-------- Records to process --------

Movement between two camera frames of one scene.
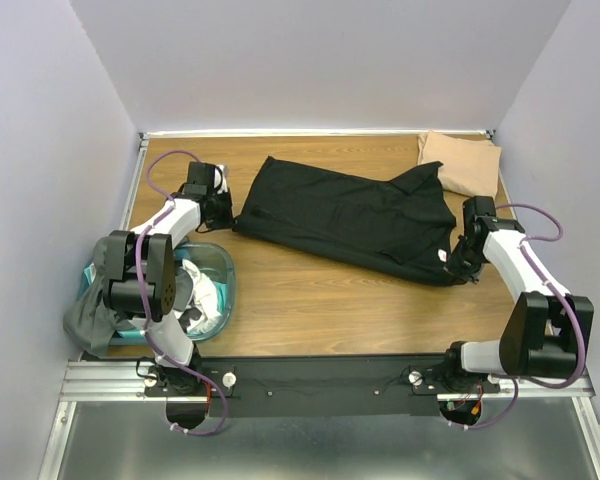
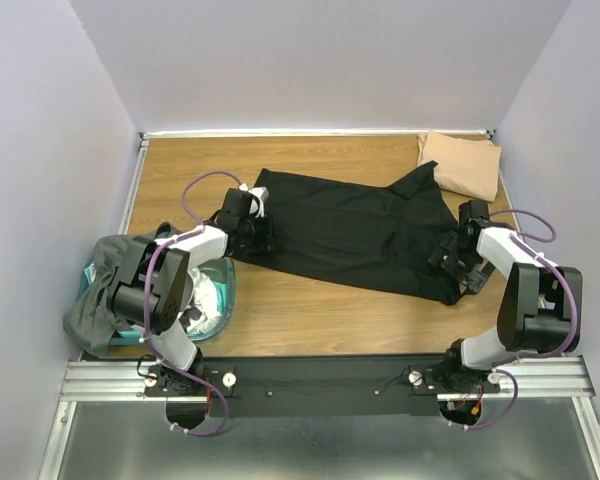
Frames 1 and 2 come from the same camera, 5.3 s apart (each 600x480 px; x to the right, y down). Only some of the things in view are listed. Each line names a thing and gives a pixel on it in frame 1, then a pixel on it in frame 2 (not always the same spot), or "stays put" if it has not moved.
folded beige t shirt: (470, 167) stays put
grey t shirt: (88, 320) stays put
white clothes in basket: (204, 297) stays put
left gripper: (227, 220) → (265, 239)

--------

◆ **Try it**: Could you report how many lines in the data above include the word "camera"? Give the number and nothing more.

◆ **Task result**: 2